LOGAN, Utah — Utah State University will create a new College of Veterinary Medicine, thanks to the Utah Legislature's commitment to provide ongoing state funding for the school in the 2022 legislative session.
This will help ease the veterinarian shortage in Utah and bolster the state’s growing life sciences technology sector.
“We are grateful to Gov. Spencer Cox and the state legislature for supporting the new USU College of Veterinary Medicine,” said USU President Noelle Cockett.
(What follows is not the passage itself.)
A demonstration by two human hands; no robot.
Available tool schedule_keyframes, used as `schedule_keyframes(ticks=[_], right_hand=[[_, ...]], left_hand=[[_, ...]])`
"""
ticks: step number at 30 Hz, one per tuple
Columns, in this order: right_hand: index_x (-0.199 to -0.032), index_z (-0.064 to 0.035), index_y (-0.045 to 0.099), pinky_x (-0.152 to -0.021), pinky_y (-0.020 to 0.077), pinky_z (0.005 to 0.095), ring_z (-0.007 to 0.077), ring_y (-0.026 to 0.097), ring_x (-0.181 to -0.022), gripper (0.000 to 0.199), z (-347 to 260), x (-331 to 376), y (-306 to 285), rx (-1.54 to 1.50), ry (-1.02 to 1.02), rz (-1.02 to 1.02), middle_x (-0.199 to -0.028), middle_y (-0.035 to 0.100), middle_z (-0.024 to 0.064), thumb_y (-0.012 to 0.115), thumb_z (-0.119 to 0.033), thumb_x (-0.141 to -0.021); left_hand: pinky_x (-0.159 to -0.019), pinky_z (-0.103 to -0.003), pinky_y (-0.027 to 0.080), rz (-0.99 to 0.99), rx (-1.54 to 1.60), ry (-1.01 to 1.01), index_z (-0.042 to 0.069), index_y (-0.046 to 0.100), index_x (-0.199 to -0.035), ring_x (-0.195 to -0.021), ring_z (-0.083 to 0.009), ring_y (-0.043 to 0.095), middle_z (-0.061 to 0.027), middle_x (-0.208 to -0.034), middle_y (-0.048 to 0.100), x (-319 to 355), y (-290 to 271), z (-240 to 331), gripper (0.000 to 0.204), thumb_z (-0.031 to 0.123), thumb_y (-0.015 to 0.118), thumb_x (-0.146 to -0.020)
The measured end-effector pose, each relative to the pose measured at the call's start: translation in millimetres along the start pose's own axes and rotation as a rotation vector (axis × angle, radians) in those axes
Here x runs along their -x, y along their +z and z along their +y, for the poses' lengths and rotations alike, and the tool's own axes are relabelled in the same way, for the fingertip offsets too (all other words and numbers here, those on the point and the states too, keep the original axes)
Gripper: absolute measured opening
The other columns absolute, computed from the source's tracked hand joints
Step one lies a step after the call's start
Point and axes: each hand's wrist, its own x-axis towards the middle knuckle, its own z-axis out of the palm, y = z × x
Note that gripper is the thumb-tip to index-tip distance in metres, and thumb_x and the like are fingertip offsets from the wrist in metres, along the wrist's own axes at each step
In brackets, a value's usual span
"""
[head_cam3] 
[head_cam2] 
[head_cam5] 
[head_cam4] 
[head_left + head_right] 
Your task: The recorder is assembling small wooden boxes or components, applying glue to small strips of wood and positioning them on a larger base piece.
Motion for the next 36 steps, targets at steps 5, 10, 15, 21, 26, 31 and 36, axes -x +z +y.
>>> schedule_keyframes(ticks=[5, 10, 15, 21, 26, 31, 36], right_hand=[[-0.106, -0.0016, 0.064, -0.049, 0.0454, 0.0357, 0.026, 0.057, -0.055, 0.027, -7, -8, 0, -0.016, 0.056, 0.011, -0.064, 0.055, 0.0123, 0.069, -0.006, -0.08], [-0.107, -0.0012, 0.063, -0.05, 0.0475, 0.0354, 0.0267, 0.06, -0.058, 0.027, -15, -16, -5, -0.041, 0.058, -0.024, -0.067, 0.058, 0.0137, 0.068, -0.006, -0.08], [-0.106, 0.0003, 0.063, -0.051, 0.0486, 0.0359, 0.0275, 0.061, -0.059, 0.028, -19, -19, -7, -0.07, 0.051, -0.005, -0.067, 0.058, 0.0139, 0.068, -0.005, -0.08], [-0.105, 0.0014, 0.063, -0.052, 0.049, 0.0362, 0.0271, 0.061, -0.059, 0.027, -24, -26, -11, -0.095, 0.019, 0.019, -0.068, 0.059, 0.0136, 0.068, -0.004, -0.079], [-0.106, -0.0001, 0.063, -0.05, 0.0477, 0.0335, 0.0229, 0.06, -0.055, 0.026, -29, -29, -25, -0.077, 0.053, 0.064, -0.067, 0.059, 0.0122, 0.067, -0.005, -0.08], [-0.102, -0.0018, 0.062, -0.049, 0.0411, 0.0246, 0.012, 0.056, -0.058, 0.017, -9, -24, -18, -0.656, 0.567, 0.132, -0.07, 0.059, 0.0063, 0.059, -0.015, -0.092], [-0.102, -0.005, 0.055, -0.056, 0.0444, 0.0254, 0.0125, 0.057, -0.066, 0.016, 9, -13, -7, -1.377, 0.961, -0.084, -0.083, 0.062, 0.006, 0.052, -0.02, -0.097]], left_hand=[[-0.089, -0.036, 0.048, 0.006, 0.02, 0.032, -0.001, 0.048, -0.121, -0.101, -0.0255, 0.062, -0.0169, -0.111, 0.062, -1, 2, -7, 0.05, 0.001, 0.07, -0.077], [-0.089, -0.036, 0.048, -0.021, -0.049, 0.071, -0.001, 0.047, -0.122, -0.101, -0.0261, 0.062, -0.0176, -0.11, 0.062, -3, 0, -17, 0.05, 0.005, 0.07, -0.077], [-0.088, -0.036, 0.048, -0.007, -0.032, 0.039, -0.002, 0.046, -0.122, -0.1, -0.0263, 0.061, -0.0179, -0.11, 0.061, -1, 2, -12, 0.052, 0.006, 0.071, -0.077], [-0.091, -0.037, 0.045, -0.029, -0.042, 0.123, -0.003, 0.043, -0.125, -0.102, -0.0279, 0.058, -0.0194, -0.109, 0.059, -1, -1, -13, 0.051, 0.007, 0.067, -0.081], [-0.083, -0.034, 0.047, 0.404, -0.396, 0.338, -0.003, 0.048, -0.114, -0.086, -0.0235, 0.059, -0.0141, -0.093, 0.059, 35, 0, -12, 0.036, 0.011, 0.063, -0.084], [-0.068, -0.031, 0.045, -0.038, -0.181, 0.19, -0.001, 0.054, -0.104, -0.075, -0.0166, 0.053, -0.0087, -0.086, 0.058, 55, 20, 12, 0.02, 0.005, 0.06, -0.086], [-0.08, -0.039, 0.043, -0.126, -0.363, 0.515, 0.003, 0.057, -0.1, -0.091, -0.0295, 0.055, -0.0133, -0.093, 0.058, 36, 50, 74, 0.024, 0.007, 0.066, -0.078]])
“We also appreciate Washington State University’s partnership over the last 10 years with the joint Doctor of Veterinary Medicine degree. It is now time for USU to address the growing shortage of veterinarians in our state, particularly in rural areas.”
USU is currently part of the Washington-Idaho-Montana-Utah (WIMU) Regional Program in Veterinary Medicine and admits up to 30 students each year, 20 of whom must be Utah residents.
Students now complete two years of study at the Logan campus, and then move to Pullman, Washington, to complete their final two years of training at Washington State University’s College of Veterinary Medicine.
But the state’s new appropriation of $18 million in annual funding means USU can offer the state’s first four-year veterinary school.
There are currently 33 accredited schools of veterinary medicine in the country.
Utah State Senator Scott Sandall (R-District 17) sponsored the request for funding, as Utah ranks 42nd in the nation for the number of veterinarians per capita.
“It will be a jewel in the crown of our higher education system. Utah State University and our partnering veterinary practices will work together to help create opportunities for many students across the state of Utah and beyond,” said Sandall.
Data from other schools indicate that every $1 the state invests in a school of veterinary medicine attracts an average of $2.50 of research funding.
Students admitted for fall semester 2024 will be the first class to complete all four years of the DVM program in Utah.
A new teaching and research facility dedicated to veterinary medicine is scheduled to be completed in 2025, at which point 80 students per year will be admitted.